**Available data:**
------------------------------------------------------------------------
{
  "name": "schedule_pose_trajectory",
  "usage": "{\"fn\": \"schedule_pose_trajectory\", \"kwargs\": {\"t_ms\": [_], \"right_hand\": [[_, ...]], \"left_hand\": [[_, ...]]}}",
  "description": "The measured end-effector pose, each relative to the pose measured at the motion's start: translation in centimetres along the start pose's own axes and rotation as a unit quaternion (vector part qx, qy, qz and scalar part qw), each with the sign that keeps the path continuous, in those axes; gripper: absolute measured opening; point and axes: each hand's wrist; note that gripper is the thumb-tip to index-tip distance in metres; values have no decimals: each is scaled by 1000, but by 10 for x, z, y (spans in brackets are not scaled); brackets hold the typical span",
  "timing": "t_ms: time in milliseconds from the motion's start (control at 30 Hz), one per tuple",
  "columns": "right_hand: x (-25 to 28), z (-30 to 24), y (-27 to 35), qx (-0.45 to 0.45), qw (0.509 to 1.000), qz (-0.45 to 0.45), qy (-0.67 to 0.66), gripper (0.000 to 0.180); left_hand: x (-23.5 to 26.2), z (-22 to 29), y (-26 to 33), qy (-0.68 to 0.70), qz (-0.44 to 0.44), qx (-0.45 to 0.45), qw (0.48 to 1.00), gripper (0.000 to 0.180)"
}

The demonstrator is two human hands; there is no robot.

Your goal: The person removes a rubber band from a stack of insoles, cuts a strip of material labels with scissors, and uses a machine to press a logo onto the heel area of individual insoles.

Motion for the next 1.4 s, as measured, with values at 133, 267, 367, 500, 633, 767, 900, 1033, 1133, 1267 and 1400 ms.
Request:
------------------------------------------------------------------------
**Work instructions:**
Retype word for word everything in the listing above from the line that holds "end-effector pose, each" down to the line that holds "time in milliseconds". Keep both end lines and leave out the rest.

**Expected answer:**
  "description": "The measured end-effector pose, each relative to the pose measured at the motion's start: translation in centimetres along the start pose's own axes and rotation as a unit quaternion (vector part qx, qy, qz and scalar part qw), each with the sign that keeps the path continuous, in those axes; gripper: absolute measured opening; point and axes: each hand's wrist; note that gripper is the thumb-tip to index-tip distance in metres; values have no decimals: each is scaled by 1000, but by 10 for x, z, y (spans in brackets are not scaled); brackets hold the typical span",
  "timing": "t_ms: time in milliseconds from the motion's start (control at 30 Hz), one per tuple",

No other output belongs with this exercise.